第158章 化形妖
第158章 化形妖
城東,白色的河灘上。
三個“人”,靜靜地站在那里。
站在最左邊的,是手拿折扇的白面書生白檀,他一臉自信、神色篤定地對站在身旁的女子說道:
“我給他留了信,他看到了一定會來的。”
站在中間的,是身材細長、長著一雙三角眼的青鱗。
她臉若冰霜,兩個臉蛋上覆蓋的青色鱗片,在月光下閃爍著青色的光芒。
站在最右邊的,是滿臉長著黑毛的壯碩漢子黑娃。
他一雙黑漆漆的眼珠滴溜溜地轉動著,嘟囔道:“我的眼睛出去轉了一圈,回來總感覺硌得慌。”

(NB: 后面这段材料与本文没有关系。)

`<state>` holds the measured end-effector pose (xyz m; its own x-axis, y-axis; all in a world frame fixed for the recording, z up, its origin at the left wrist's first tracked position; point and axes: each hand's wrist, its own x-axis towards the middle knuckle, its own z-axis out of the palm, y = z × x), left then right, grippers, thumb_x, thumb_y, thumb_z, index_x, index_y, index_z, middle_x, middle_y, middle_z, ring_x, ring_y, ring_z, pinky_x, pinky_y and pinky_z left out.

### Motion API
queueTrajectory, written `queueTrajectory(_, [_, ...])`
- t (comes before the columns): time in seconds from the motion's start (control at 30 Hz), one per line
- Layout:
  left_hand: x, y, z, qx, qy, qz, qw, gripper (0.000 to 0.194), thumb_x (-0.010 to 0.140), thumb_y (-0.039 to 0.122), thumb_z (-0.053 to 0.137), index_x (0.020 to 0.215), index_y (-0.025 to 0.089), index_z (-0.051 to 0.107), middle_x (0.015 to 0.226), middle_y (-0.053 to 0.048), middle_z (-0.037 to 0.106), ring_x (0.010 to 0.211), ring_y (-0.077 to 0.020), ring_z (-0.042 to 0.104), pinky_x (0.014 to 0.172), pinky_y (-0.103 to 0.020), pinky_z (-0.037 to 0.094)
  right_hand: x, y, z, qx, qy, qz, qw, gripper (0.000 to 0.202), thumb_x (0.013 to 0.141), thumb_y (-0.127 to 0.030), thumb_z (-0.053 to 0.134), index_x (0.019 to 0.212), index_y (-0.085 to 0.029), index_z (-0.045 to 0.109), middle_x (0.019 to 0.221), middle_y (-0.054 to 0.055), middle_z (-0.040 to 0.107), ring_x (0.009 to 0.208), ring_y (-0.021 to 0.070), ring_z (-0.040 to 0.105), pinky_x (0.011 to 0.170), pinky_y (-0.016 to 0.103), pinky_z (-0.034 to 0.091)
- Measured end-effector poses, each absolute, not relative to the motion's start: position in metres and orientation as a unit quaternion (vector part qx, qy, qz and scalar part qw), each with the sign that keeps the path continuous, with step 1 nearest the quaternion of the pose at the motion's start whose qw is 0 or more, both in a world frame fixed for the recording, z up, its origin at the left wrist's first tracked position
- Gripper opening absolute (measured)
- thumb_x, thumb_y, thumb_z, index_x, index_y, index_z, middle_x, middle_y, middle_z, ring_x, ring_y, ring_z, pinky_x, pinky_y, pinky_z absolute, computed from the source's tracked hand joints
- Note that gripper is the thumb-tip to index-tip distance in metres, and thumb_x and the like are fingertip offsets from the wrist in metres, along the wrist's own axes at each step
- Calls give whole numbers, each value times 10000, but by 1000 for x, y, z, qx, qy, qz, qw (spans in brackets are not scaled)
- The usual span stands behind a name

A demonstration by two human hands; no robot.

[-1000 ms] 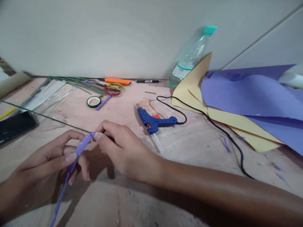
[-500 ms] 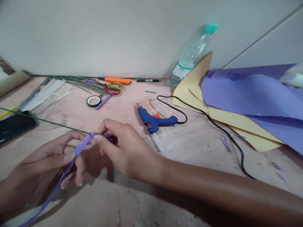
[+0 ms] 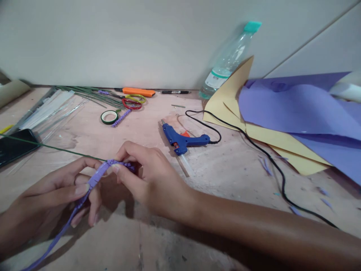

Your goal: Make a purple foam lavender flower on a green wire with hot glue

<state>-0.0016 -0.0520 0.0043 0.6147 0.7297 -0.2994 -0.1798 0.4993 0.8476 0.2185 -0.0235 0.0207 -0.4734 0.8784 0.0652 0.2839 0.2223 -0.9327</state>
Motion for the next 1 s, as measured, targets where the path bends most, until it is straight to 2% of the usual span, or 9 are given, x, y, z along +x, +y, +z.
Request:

白檀右手拿著折扇,將扇子指向黑娃,道:“你這笨熊,干這么一點點事情就抱怨?”
黑娃嘴里嘟囔了一句,也不知在說什么。
然后,他扭頭看向青鱗,甕聲甕氣地道:“青鱗,你也別急,你一定會嫁給伱的如意郎君的。”
青鱗依舊冰寒著一張臉,一言不發(fā)。
白檀則立刻附和道:“那是,那是。”
說著,他扭頭看向青鱗,安慰道:“青鱗,你別著急。我給他留了信,他看到了一定會來的。”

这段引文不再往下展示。